These are just a few examples of how cybercriminals can leverage AI for their gain, and this trend is on the rise. Given the threats posed by AI, it is crucial that organisations do not hastily implement an AI-driven security strategy without first establishing a robust security posture to build upon.

Securing Systems, From Technology to People

To adequately secure AI systems and defend against the misuse of AI, organisations must deploy essential security technologies, along with people and processes, throughout the enterprise.

ā€˜Secure by Design’ is a phrase we are encountering more frequently, and the UK government recognises the cybersecurity practices of delivery teams and security professionals. Ensuring everything is secure by design entails integrating security measures from the outset of AI system development. This involves threat modelling, risk assessment, and designing systems to be resilient against attacks. Such an approach sets the stage for the secure implementation and deployment of AI systems. Following this, ongoing maintenance of AI systems must also be prioritised, which should be conducted through regular security audits, effective patch management, and the development and implementation of a robust incident response plan for attacks.

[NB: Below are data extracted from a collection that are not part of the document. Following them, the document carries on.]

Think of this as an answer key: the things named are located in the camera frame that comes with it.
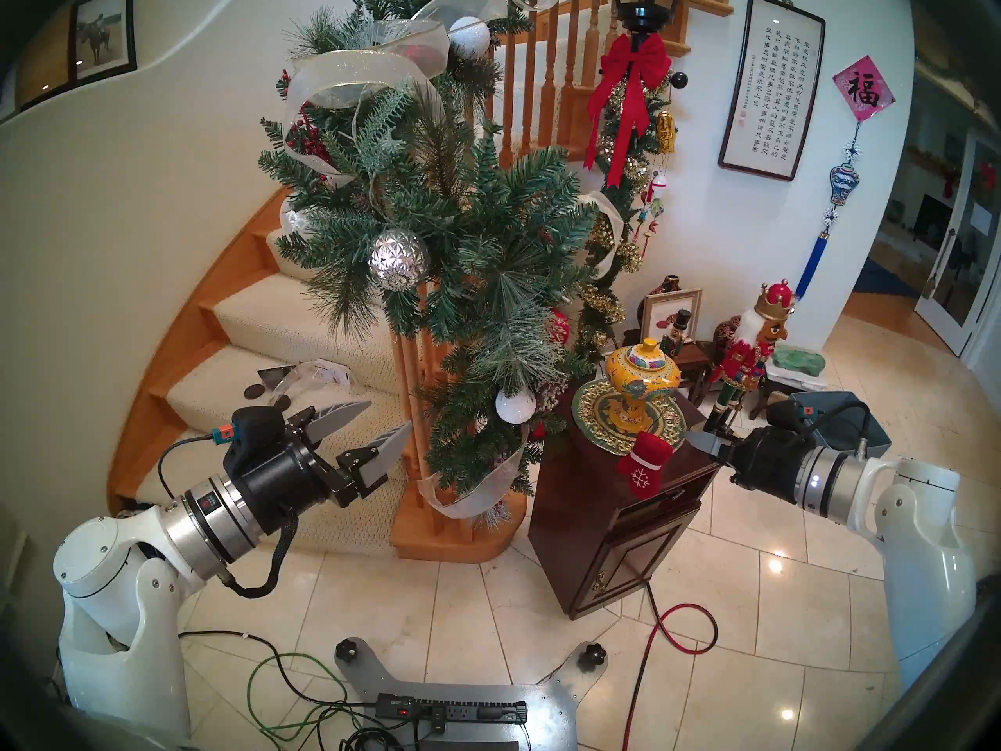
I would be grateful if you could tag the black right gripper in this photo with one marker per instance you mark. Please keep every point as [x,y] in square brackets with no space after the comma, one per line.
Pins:
[770,464]

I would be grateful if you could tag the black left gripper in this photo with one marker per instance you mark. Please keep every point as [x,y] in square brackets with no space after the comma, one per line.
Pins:
[285,483]

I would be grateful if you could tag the red mitten ornament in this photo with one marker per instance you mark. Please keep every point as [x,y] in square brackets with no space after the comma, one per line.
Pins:
[645,468]

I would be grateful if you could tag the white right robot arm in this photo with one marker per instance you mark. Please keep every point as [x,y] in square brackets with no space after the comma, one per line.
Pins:
[931,569]

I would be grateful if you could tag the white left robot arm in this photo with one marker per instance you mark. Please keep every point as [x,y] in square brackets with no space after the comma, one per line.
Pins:
[109,569]

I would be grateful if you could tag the white ball ornament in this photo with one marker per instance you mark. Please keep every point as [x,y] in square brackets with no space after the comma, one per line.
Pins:
[469,37]
[514,405]

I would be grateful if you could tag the silver faceted ball ornament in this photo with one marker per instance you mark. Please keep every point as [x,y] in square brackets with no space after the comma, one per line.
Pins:
[397,260]

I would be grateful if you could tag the red ribbed ball ornament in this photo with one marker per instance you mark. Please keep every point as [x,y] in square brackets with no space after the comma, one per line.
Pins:
[559,328]

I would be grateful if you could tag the shiny silver ball ornament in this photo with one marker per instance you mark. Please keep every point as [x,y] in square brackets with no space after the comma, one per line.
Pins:
[295,219]

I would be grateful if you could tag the small snowman ornament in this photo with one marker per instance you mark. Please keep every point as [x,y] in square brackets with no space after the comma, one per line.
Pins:
[655,186]

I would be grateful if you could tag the gold bell ornament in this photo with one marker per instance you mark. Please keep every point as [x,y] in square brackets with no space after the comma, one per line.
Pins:
[665,131]

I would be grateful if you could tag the black ball ornament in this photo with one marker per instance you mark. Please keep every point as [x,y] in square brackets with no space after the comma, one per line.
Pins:
[679,80]

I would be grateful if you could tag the clear plastic packaging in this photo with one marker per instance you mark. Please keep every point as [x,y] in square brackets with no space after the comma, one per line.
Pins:
[321,372]

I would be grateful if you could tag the large red nutcracker figure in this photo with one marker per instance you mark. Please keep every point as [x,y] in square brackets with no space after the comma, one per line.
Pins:
[743,350]

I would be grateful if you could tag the yellow lidded ceramic jar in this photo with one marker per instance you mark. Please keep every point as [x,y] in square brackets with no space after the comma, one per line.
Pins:
[641,375]

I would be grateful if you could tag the dark red cloisonne jar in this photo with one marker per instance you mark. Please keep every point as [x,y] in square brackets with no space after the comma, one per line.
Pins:
[727,336]

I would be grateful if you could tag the green stone carving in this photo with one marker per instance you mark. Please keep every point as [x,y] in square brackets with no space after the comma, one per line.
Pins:
[799,361]

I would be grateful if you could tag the small black-hat nutcracker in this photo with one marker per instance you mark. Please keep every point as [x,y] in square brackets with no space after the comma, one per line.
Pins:
[679,327]

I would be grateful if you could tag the green gold round plate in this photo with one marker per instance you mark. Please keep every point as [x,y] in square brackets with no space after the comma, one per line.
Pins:
[594,413]

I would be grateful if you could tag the carpeted wooden staircase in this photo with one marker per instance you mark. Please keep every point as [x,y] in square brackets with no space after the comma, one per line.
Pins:
[289,327]

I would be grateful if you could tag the dark wood cabinet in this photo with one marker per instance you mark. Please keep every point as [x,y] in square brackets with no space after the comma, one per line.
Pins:
[594,538]

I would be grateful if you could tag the grey plastic bin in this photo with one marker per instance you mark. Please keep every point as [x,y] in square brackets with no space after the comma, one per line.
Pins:
[880,440]

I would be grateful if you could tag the dark brown vase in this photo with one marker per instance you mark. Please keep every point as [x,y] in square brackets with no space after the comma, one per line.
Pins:
[670,284]

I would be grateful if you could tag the frosted pinecone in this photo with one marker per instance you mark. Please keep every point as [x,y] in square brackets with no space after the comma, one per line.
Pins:
[551,396]

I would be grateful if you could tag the black knob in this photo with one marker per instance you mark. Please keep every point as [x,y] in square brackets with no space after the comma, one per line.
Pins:
[348,649]
[593,654]

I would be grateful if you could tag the white glass door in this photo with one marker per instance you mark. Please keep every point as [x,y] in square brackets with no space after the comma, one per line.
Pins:
[938,319]

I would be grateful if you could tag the black power strip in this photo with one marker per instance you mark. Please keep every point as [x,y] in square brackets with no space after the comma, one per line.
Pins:
[461,710]

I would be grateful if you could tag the blue tassel knot charm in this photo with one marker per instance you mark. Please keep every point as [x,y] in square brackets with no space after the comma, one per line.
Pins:
[843,182]

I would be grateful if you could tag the red berry sprig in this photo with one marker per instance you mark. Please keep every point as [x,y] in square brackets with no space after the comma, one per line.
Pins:
[309,143]

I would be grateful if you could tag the wooden balustrade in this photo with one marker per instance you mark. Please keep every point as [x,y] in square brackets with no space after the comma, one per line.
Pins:
[571,116]

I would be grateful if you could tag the framed calligraphy scroll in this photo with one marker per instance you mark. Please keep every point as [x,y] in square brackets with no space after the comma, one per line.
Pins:
[770,84]

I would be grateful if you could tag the decorated green pine garland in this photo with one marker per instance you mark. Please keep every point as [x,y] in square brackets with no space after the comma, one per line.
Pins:
[360,69]

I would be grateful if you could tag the red diamond fu hanging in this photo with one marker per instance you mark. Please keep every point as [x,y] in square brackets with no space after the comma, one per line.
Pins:
[864,90]

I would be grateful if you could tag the red bow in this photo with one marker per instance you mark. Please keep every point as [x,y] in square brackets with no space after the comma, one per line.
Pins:
[629,61]

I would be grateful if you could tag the black lantern lamp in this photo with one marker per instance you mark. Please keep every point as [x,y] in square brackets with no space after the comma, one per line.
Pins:
[645,2]

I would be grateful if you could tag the framed horse photo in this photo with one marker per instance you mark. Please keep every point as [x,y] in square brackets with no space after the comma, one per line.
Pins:
[100,37]

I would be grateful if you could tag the brown framed picture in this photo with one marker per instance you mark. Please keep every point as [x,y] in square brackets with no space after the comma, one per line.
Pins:
[43,65]

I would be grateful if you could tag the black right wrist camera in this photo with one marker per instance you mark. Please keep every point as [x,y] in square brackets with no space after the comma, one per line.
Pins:
[786,421]

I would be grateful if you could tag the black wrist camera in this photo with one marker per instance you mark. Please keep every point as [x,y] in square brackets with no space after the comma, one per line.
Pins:
[254,432]
[786,421]

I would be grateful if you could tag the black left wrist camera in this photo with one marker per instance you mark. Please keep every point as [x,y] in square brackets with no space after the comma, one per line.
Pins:
[254,432]

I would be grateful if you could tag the small white picture frame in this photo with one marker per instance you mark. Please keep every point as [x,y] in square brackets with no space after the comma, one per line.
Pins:
[663,317]

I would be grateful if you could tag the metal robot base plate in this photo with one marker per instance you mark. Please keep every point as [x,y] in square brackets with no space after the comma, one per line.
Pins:
[555,710]

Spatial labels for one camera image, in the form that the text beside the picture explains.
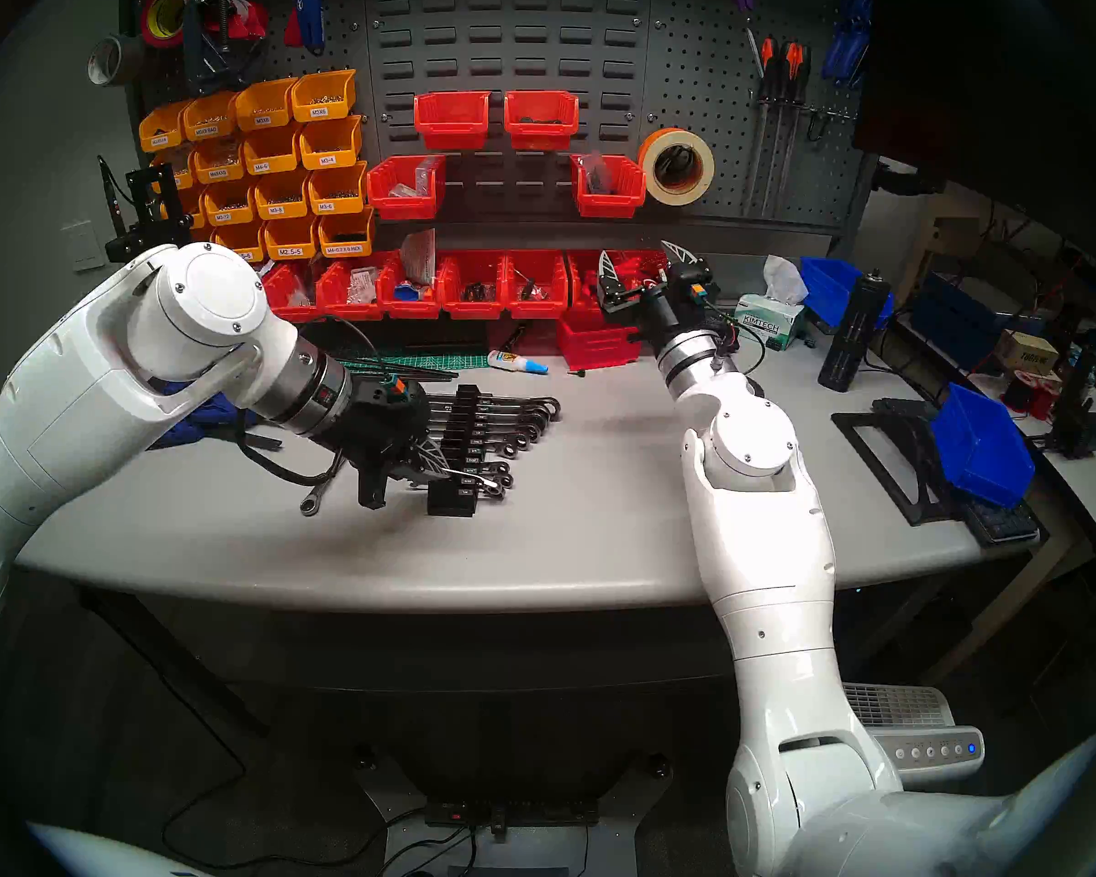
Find orange black screwdriver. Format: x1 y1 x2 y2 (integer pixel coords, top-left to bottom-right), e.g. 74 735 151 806
772 41 809 217
744 35 780 218

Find yellow screw bin M4-0.7 hex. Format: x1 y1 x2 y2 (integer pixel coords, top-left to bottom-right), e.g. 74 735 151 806
317 206 377 259

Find yellow screw bin M3-6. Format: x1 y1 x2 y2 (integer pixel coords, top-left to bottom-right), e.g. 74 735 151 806
307 161 368 216

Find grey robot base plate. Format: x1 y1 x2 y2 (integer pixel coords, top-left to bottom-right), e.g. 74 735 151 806
356 752 677 877

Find black monitor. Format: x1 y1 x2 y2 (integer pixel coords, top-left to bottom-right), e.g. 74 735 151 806
854 0 1096 273

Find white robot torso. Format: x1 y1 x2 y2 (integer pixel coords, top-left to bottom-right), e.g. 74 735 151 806
29 822 209 877

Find red plastic bin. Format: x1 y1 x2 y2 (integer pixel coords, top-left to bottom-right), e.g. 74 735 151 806
564 249 615 317
413 90 491 151
503 90 581 152
502 249 570 320
571 153 648 219
438 250 510 321
265 263 325 324
315 259 386 322
366 154 448 221
614 249 672 291
376 254 446 320
557 313 642 372

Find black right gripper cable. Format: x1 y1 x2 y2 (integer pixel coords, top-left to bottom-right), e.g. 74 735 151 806
705 301 768 374

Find blue handled pliers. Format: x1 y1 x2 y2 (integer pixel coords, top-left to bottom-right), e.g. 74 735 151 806
820 0 875 90

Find beige masking tape roll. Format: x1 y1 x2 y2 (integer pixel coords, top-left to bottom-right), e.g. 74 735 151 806
638 127 716 207

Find red yellow tape roll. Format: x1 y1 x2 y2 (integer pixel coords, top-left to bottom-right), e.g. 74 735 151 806
140 0 197 50

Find tall clear parts bag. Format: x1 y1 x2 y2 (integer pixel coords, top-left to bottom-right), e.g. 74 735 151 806
400 228 437 287

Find black hanging clamp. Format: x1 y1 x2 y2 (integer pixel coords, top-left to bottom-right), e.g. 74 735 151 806
183 0 270 95

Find black frame stand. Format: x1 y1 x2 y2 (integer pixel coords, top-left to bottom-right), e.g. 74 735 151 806
831 409 960 527

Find black articulated holder stand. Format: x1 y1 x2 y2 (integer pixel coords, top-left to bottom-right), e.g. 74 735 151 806
98 156 193 264

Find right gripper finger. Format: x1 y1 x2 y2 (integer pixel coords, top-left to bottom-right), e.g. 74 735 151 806
660 239 713 280
597 248 633 317

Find blue plastic bin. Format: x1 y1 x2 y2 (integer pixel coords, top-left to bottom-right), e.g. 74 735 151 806
930 382 1036 509
799 257 896 330

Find small chrome ratcheting wrench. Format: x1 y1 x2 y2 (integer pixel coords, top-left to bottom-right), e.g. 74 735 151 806
434 464 505 498

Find black keyboard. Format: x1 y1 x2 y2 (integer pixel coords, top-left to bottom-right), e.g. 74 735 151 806
872 396 1042 545

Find yellow screw bin M4-6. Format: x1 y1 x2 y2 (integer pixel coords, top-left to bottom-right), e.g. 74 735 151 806
242 124 304 175

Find black ribbed bottle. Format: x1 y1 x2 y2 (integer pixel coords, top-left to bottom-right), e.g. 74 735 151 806
817 268 893 394

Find black wrench holder case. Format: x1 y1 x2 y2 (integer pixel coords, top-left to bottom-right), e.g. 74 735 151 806
427 384 481 518

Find dark blue storage bin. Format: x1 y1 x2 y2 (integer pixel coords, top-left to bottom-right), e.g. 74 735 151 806
911 272 1047 346

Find yellow screw bin M2.5-5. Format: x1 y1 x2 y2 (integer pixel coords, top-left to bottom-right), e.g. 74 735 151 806
263 213 321 261

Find Kimtech tissue box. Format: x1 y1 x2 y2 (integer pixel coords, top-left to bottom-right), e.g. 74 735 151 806
733 293 806 351

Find black power strip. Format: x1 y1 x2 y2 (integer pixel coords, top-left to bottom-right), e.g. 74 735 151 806
423 796 601 830

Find yellow screw bin M3-4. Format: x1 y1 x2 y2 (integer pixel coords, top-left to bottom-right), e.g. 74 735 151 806
299 115 364 170

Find white air purifier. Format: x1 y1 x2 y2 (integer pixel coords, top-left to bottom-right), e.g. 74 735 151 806
840 682 985 789

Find yellow screw bin M3-8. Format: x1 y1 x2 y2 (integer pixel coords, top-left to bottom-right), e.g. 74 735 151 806
253 168 312 221

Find grey tool wall panel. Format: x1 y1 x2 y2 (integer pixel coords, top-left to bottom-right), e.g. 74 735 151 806
123 0 878 246

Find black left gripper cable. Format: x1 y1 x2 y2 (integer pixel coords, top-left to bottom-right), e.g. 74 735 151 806
237 435 346 489

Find small cardboard box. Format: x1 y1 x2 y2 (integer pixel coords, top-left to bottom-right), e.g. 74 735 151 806
996 330 1060 376

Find black floor cable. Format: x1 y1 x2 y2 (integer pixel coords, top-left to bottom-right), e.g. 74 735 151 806
160 656 476 877

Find medium chrome ratcheting wrench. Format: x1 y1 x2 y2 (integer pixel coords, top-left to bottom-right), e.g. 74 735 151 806
299 455 348 518

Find yellow screw bin M2.5-6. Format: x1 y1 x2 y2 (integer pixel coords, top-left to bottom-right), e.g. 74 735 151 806
212 220 268 262

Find white light switch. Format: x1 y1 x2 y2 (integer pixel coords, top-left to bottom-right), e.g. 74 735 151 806
60 220 103 274

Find blue red hand tool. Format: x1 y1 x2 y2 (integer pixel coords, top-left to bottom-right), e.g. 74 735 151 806
283 0 339 56

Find green cutting mat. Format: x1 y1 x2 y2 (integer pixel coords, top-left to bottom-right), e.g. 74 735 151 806
338 350 491 380

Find red wire spool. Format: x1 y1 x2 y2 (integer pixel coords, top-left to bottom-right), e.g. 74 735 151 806
1005 368 1065 421

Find grey tape roll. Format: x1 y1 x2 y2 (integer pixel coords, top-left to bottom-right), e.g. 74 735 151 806
87 33 147 88

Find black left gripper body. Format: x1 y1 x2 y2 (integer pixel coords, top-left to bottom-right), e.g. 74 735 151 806
333 377 435 509

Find yellow screw bin M3-12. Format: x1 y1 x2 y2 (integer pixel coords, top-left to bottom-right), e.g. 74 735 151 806
202 179 258 227

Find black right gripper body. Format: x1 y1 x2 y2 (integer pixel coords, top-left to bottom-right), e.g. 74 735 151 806
628 270 721 344

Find blue bar clamp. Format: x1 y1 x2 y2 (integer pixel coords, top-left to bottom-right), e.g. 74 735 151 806
151 377 284 453

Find white tissue sheet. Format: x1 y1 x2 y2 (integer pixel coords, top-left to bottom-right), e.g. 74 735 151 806
763 254 809 305

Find red hanging tool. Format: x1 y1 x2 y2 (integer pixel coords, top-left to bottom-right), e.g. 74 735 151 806
203 0 270 43

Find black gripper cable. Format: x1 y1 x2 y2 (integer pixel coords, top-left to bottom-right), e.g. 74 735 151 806
237 435 346 489
705 301 768 374

An often-overlooked aspect of securing systems is the human factor. Businesses should establish training and coaching programmes to assist employees in critically evaluating the opportunities and risks associated with AI implementation, encouraging them to engage with AI judiciously and select tools that align with their enterprise values and security expectations. In parallel, organisations should implement training, technologies, and processes that reduce the risk of employees unintentionally or deliberately disclosing sensitive data through GenAI or other LLM applications.

As an increasing number of organisations begin to utilise AI, both for security and for operational productivity, stringent processes must be executed to assess new AI capabilities and understand the true impact of adoption.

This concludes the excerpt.